=== TASK PROMPT ===
Find the string "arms" in the records and copy each line where it occurs.

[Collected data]
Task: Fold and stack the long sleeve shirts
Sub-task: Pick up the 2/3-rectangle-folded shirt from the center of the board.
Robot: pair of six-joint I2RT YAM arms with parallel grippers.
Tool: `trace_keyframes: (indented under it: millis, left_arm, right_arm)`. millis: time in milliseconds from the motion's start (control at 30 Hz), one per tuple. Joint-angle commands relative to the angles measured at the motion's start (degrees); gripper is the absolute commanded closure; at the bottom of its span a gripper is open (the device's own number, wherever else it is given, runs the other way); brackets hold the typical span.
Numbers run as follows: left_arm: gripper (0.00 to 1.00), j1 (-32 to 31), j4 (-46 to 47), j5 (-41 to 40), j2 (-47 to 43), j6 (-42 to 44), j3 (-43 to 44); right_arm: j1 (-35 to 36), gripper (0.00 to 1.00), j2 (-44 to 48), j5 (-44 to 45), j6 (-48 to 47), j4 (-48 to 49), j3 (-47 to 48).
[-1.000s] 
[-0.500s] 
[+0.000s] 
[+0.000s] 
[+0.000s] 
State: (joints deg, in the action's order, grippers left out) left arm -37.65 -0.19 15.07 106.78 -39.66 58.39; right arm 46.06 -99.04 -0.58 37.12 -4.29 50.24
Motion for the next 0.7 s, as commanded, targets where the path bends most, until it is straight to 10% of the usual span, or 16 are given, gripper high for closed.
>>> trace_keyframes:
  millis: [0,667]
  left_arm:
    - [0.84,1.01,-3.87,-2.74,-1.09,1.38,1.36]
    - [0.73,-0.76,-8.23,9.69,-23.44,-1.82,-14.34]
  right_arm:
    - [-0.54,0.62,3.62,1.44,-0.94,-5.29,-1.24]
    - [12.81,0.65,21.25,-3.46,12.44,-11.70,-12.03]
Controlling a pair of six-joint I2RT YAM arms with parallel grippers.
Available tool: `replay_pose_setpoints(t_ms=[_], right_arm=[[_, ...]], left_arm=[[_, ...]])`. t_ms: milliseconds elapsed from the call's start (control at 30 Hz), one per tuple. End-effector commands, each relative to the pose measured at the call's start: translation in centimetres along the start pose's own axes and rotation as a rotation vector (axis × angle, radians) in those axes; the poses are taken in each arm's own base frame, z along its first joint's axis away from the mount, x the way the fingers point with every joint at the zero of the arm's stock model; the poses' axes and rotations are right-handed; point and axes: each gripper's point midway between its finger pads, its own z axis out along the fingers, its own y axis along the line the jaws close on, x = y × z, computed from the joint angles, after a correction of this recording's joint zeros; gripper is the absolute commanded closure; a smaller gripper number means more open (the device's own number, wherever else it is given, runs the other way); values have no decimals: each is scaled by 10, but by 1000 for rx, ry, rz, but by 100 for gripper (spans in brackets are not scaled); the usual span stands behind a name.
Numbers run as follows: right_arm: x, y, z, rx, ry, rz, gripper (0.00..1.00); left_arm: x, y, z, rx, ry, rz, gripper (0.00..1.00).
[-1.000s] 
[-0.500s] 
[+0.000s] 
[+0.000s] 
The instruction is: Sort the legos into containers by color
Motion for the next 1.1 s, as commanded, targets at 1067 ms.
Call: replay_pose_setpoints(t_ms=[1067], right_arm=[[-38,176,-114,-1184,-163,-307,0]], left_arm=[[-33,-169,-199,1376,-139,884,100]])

=== OUTPUT FOR THIS TASK ===
Robot: pair of six-joint I2RT YAM arms with parallel grippers.
Controlling a pair of six-joint I2RT YAM arms with parallel grippers.

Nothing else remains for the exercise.